以前、音楽に詳しい日系ブラジル人の知り合いに、「マリーザ・モンチはどう?」と聞いたところ、「彼女はポップすぎる」と、あまり良い反応は返ってこなかったをおぼえています。それはなんとなくわかる気がします。マリーザの音楽への接近法は必ずしもブラジルにこだわっていないんですね。別にブラジル人だからといってブラジル音楽のみを聴いているわけもなく、英米のロック・ポップスの影響を聴いてきた自分の自然な姿勢が音楽に反映されているのがマリーザ・モンチの音楽だと思います。
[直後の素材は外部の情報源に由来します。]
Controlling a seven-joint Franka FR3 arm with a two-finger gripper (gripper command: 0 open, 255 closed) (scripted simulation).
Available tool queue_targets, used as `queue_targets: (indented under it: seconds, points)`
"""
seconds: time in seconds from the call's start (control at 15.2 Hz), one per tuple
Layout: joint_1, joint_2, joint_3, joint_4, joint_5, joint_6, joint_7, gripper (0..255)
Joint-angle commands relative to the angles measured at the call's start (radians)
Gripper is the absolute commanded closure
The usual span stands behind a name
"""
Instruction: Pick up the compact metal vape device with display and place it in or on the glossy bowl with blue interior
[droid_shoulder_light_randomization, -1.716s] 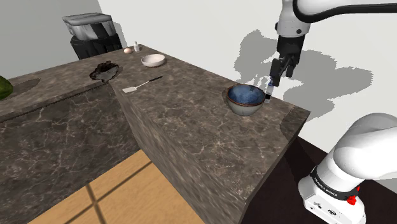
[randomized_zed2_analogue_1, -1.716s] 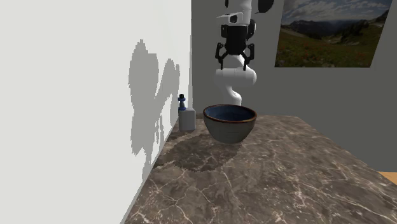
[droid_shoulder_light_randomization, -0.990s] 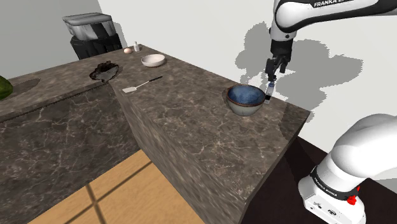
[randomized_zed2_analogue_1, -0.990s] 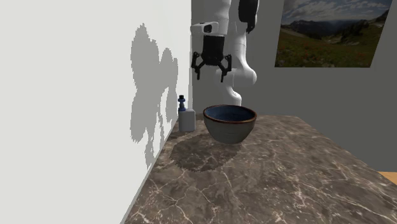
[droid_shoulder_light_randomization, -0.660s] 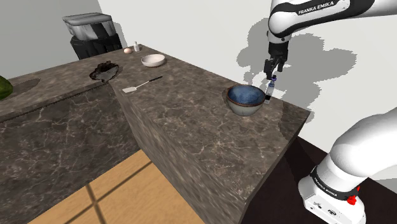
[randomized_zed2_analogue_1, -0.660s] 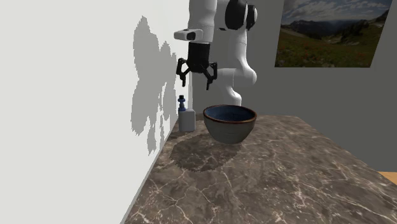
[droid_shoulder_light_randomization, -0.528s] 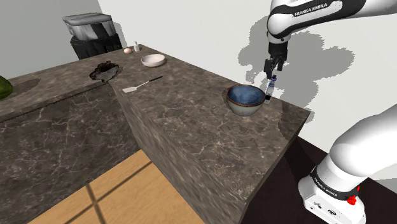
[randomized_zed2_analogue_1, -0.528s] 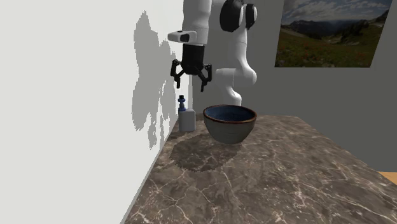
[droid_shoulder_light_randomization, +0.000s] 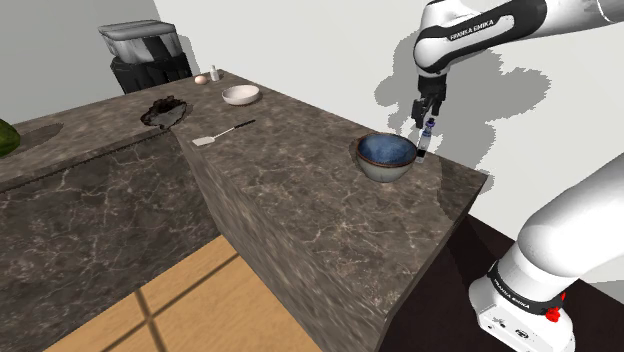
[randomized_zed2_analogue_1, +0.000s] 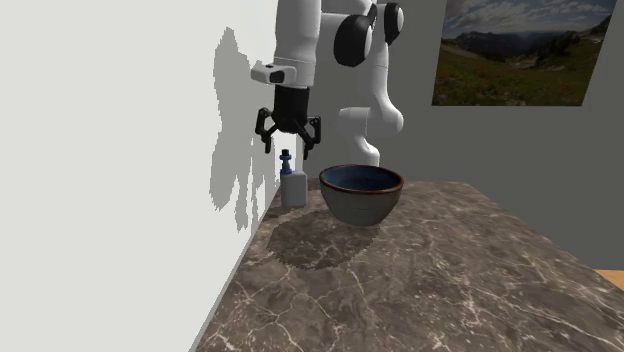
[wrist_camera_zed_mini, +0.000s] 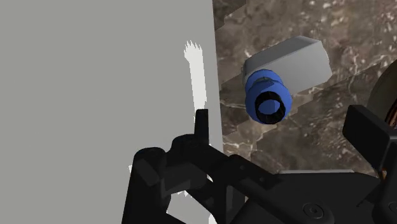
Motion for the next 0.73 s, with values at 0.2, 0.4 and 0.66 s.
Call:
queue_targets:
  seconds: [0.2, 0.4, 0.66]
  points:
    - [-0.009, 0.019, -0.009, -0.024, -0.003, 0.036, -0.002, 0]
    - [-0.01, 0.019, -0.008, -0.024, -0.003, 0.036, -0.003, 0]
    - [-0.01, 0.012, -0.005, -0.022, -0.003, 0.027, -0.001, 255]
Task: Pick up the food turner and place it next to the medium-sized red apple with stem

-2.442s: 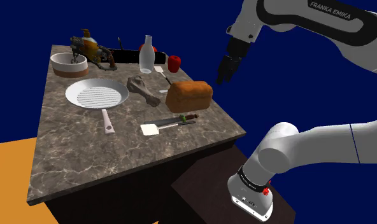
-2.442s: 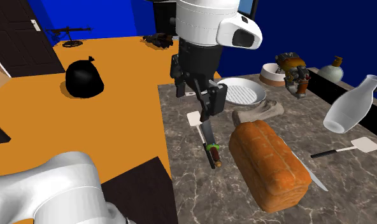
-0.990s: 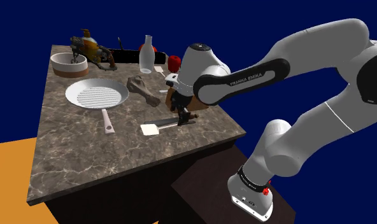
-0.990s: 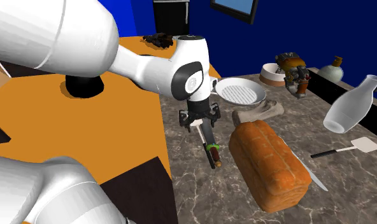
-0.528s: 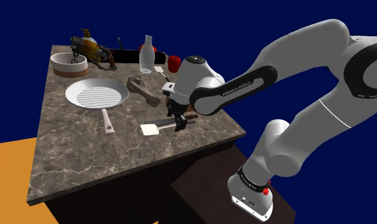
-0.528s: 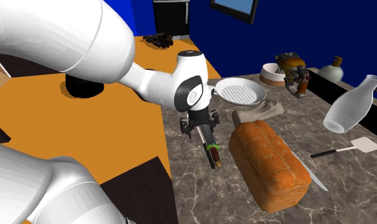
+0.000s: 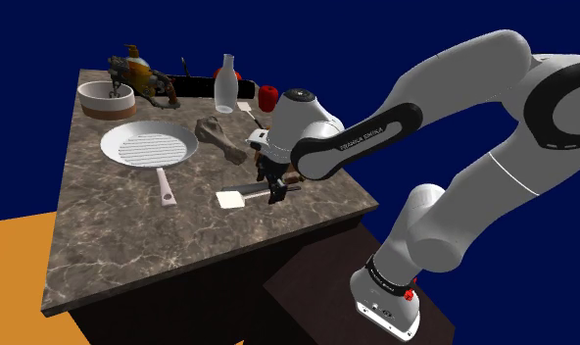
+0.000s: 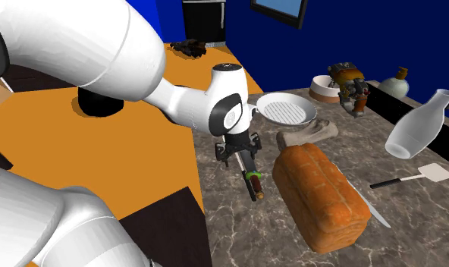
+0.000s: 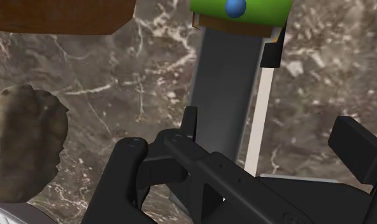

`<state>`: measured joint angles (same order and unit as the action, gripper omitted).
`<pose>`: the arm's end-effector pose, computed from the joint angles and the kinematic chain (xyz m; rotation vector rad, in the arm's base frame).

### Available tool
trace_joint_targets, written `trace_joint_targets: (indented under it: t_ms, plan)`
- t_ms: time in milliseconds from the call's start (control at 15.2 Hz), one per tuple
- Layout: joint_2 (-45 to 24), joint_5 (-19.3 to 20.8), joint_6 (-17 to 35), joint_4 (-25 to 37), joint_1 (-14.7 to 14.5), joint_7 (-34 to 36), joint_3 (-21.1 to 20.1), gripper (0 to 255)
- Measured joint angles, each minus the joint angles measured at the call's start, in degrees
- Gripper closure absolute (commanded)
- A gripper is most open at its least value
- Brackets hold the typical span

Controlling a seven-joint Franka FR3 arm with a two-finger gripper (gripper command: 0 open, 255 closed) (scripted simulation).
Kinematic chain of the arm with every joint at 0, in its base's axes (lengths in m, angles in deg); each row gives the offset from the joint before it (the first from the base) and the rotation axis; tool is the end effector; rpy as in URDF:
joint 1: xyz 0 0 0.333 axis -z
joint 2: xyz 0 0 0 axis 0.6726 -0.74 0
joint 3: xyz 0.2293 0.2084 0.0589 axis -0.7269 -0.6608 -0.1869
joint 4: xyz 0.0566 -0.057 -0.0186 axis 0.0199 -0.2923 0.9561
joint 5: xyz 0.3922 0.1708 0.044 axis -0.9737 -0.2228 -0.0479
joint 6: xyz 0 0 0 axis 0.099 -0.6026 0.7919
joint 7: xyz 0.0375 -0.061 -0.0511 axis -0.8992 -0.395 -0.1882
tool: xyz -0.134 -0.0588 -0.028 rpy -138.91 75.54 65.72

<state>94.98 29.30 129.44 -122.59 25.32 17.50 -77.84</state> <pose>0.4236 0.1344 0.2670 2.4641 1.7405 0.1112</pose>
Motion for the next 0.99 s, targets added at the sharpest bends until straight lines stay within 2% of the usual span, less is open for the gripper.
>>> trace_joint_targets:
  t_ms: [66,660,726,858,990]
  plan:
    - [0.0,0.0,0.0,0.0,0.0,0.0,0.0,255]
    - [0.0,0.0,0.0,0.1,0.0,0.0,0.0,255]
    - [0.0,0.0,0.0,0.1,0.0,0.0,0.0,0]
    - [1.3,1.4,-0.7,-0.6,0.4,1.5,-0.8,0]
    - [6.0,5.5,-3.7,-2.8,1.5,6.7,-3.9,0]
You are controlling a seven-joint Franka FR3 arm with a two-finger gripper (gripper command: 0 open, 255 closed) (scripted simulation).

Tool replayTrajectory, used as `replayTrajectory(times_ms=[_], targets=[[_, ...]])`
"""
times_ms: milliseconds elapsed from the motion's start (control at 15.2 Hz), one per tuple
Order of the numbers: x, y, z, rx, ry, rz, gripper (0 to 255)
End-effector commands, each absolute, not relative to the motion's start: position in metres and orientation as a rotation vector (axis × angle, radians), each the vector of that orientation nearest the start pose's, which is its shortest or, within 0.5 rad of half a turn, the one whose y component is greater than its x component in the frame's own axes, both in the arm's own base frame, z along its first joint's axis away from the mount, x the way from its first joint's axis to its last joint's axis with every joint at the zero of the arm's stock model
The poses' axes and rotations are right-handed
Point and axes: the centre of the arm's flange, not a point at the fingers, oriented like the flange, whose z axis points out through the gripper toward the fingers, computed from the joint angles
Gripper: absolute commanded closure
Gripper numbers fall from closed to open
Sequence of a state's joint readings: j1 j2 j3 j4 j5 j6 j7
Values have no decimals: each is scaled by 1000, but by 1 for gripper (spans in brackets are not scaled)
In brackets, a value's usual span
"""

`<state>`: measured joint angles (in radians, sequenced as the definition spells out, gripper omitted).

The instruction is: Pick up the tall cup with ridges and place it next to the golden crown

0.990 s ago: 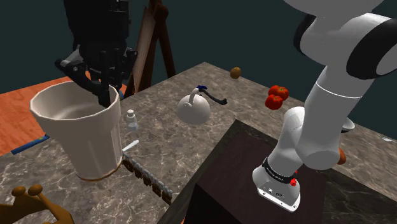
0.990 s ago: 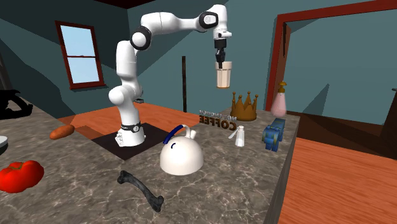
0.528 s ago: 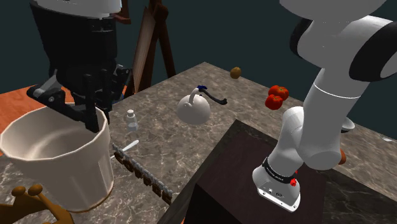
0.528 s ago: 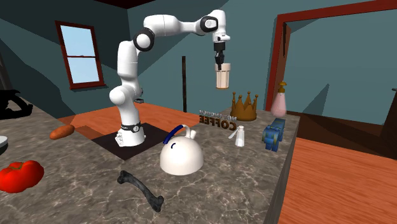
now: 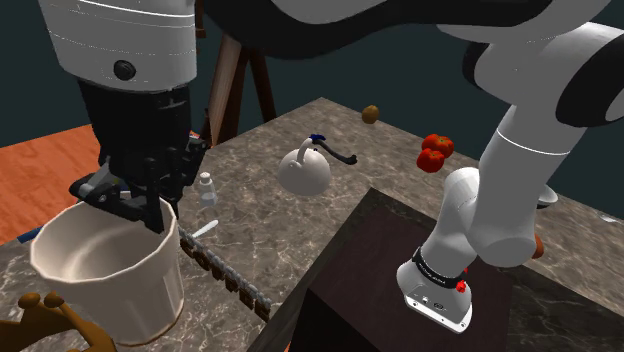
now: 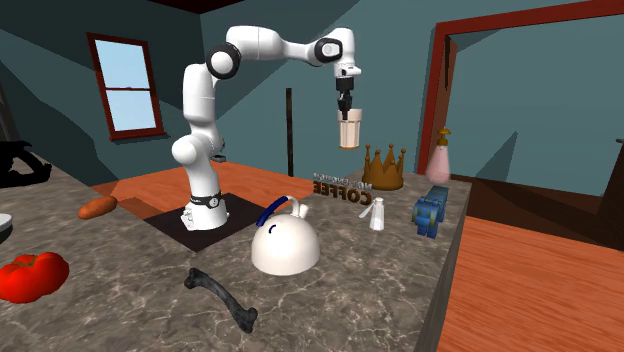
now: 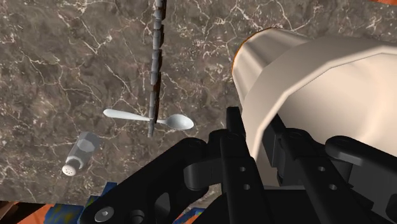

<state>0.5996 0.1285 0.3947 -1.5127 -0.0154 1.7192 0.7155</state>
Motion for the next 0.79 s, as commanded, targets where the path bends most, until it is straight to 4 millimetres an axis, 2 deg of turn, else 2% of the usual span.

もちろん、カエターノ&ジルのトロピカリア・ムーブメントだってそういう「英米ロック・ポップス」との融合が意識されていたわけですが、マリーザの場合影響がより直接的で非実験的なのです。こういう姿勢は中庸的になりがちで、それが先の日系ブラジル人の知り合いの「ポップすぎる」という評価につながっているのではないかと思います。

かくいうぼくも、マリーザの世界向けデビュー作「Mais」を聴いたとき、そういう印象を持ちました。特に非ブラジル人の聴き手としては、英米ロックの路線なら英米ロックを聴けば済む話であって、なにもブラジルの音楽家の作品にそんなものは期待しないわけで。だから、マリーザの音は過度に英米ポップ・ロックすぎ、中途半端なように感じられました。

しかし不思議なもので、マリーザの活動を追っているとだんだんその中庸さが好ましいもののように思えてくるのです。気負いなく、自然体で歌を歌っているマリーザに惹かれてくる。それは例えば、メジャー2作目の「ローズ・アンド・チャコール(グリー・ブルー・イエロー)」に収録の「ナ・エストラダ」で、唐突に一文だけ「Oh baby, I wanna be yours tonight」と英語詞がでてくるのに象徴的です。歌詞カードで17行ある歌詞のうちなぜこの部分「だけ」が英語なのか‥おそらく、英米ポップスの歌詞のクリシェとしてそっともぐりこませたということなのでしょうが、そのやり方がとてもさりげないというか、良い感じなんです。この曲は曲自体も英米ポップス的なんですが、オルガンの涼しげな響きとマリーザの軽やかな歌に、曲が何々っぽいというのはどうでも良いことのように思えてきます。(ちなみにオルガンはPファンクのバーニー・ウォレル‥爆)。

また、作品を追うごとに、分離しがちだったブラジル的要素と英米ポップス的要素がうまく馴染んできて、マリーザの中のブラジル性がはっきりとした形を持って提示されるようになるのも興味深いです。そういう流れを念頭に過去の作品を聴きなおすと、不思議なことにあんなに「英米ポップ・ロック的」だと思っていた楽曲にも強くブラジルを感じることができるようになります。

うーむ。なんというか、マイペースで、知らず知らずと聴き手の心の中に入ってきてしまうような。裸足のシンガー、というか。いや、実際に裸足かどうかはともかく。あと、美人です。

【活動】


あまり良く知らないす(おい)。カバー曲のみ、ブラジル国内のみのアルバム(ライブ盤だった?)を出したあと、アート・リンゼイ(参照)にプロデュースを依頼して世界デビュー。以来、現在まで、アルバムのプロデュースはすべてリンゼイです。2003年にはカルリーニョス・ブラウンとアルナルド・アントゥニスとトリオでトリバリスタスという名義でアルバムを出しました。でも最近はあまり音沙汰ないような。公式ホームページはなかなか凝ってます。